Some time ago, an online review site reviewed – quite favourably – The Shadow of Tyr, which was great. However the reviewer also added this:

“I must assume that Ms Larke is a polite and well-spoken woman. She certainly does not know how to curse!” She then gave a little lecture on how to write a curse. She objected to curses more than one syllable long (what about words like “sonovabitch” or that good old English expression “Bloody hell!” There’s actually a stack of multi-syllable expletives when you think about it.)

She also made an assumption that all societies are like hers and follow Eurocentric conventions.

Nope. I have lived 30 plus years in an Asian society. Swearing is frowned upon, regarded as crass, bad-mannered and inappropriately vulgar. That’s if you swear in English. When it comes to swearing in the local language, you run into an even worse barrier – they don’t have swear words.

The most they can manage is a mild equivalent of “damn”. You can call someone a pig, which is pretty bad to a Muslim, or you can say they are “badly taught”, which is also considered a very impolite expression. The idea of using bodily functions and sexual or religious expressions? – nope. (I checked with my husband for this – and he went to an all boys boarding school. One would assume that he’s heard about anything there was to hear.) If they call on God, they mean it. None of this taking the Lord’s name in vain…

Interesting, huh?

And yeah. Hate to disallusion anyone, but when my computer crashes and I am alone in my study, the walls blush.

Ditto when I drop a hammer on my toe in public.


I swear… — 9 Comments

  1. LOL!

    But I know a lot of Asian languages have swear words, so maybe the lack of them is related to the Muslim tradition?

    My daughter goes to a school with a lot of Asian students.
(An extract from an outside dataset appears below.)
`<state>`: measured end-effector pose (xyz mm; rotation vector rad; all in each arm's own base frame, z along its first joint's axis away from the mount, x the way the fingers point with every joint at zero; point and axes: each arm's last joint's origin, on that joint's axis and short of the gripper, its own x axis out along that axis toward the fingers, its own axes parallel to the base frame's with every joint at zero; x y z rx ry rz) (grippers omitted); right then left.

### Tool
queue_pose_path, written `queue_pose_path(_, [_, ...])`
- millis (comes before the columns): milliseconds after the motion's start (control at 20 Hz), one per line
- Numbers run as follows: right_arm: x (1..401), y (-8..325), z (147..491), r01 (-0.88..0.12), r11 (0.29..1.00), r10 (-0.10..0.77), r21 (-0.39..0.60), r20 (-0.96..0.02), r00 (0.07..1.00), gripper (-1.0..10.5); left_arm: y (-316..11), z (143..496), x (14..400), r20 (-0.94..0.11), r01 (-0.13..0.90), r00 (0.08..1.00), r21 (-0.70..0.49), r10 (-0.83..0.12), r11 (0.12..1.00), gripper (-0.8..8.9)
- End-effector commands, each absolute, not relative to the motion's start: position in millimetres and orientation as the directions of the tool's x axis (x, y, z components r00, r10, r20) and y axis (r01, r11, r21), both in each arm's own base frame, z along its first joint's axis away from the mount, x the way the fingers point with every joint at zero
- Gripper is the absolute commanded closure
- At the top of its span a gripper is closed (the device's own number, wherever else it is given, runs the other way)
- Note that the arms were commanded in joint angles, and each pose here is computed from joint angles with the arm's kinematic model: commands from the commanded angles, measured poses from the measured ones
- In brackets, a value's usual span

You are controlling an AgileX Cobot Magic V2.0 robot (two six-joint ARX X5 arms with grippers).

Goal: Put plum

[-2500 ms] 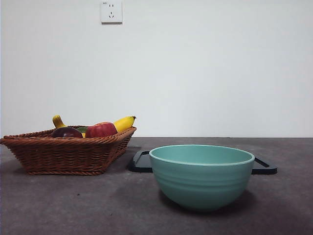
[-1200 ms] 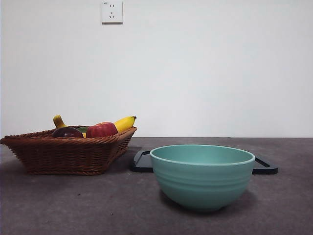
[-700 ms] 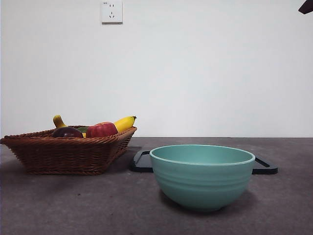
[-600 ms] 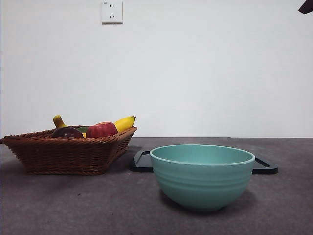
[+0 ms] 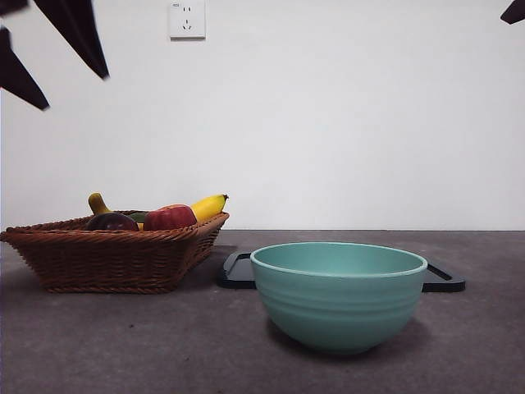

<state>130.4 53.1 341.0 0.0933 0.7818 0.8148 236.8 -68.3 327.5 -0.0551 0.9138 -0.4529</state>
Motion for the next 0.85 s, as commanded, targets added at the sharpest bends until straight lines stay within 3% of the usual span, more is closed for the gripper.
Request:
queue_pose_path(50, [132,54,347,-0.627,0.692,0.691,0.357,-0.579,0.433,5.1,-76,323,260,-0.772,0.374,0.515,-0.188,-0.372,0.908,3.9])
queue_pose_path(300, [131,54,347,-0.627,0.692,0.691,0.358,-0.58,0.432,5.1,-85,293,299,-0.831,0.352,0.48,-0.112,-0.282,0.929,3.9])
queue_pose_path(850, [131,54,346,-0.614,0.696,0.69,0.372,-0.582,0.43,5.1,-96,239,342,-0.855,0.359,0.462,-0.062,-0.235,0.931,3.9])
At this particular point in time, swearing in Chinese (in class) is very much in vogue. Taught by true blue Chinese nationals to other teenagers. They also swear in Japanese and Korean. Must ask about her Indonesian and Malaysian friends.
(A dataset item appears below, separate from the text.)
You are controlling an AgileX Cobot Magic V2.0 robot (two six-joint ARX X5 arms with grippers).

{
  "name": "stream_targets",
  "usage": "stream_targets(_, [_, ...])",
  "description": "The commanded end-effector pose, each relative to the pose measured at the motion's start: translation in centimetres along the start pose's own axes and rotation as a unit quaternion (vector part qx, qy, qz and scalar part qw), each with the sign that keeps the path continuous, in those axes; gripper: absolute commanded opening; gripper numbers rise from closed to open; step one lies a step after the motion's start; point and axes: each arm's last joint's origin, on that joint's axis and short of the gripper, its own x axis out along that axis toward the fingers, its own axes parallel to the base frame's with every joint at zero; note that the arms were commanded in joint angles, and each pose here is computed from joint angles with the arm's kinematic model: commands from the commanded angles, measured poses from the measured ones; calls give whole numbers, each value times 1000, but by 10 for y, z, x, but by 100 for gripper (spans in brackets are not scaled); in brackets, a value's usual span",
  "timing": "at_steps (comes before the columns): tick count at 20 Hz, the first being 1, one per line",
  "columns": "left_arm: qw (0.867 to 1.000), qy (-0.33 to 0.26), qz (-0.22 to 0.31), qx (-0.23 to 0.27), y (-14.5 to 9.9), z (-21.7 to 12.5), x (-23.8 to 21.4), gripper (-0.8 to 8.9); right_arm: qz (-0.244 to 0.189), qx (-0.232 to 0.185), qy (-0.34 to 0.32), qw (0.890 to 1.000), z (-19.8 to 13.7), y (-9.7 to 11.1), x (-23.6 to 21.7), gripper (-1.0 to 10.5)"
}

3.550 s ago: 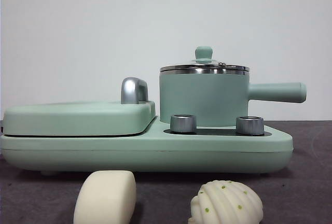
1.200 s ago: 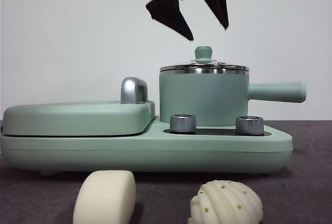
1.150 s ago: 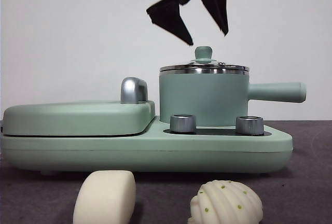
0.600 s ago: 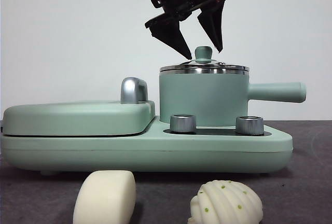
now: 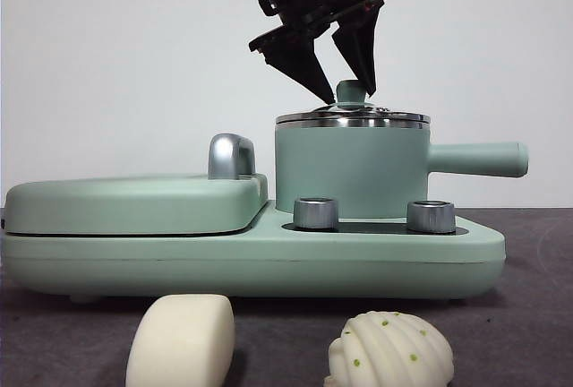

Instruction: Put the buns in a small steamer

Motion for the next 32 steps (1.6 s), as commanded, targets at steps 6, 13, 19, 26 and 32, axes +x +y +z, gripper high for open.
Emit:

  2. Mind you it is very refreshing not to read a book filled with cuss words – mainly just for the sake of it. So please don’t start Glenda. Some books, like one I am reading now, use the f word with boring frequency. Its a good story so leave out the swearing.

  3. If you are writing fantasy you can always make up swear words that sound totally innocuous to us but in the fantasy setting may blister the walls.

  4. Very true, Anne McAffrey’s characters in her dragon books say “Shards” and “By the First Egg” to give one example. But I do get fed up with books which are littered with four letter words just for the sake of it, without adding anything to the writing, the character or the book in general.

    Come to think of it, didn’t Blaise have a few good phrases?

  5. Patty: yes, it could be the Islamic influence. Although I must say that I think all the races in Malaysia – no matter what their religion – appear to swear very little compared to their Western counterparts.

    [I remember when my daughters (aged 11 and 14 at the time) arrived at the International school in Vienna, one of the first things the boys wanted to know was: what are Malaysian swear words? We want to learn them!!]

    Jo – the big problem for mainstream writers is how do you be realistic in certain situations (depicting soldiers, teenagers in rough neighbourhoods, boys mucking around with their friends, etc) and NOT include swearwords? It is a delicate balancing act. TV shows sometimes manage without resorting to the realistic use of vulgarity…but it is tweaking the reality.

    I have to agree, a string of obscenities ends up boring. In fact modern day English swearwords ARE boring and repetitious. Give me a good Shakespearean vulgarity any day.

    Anghara – at the moment I drop all sorts of things because of the ulnar palsy. Very irritating. The other day it was a heavy glass dish on to the top of my bare foot. It hurt so much I don’t even recall what I said. And the dish shattered.

  6. I do understand that in certain situations, swearing gives veracity to the plot or characters, but sometimes it gets very overdone. Most teenagers cannot say anything without injecting the word ‘like’ into a sentence half a dozen times, but authors don’t write that although they write the swearwords, more shock value I suppose, I get just as bored with the swear words as I would if I read ‘like’ all through the conversation.

  7. ow *offers steel toed boots*

    I actually dislike “real” swearwords in a fantasy world. Read a book recently and every time it knocked me out of the world slightly. Seems a pity as well – missed opportunity… swearwords can make a strong statement about the culture/history of a people if thought through enough. Ok so they’re not going to immediately resonate with the reader, but there are other ways to draw them into a world.

    I really love the idea of Muslim/Malaysian swearing tho. A book where a young noble goes pale over being told he’s been badly taught would be great.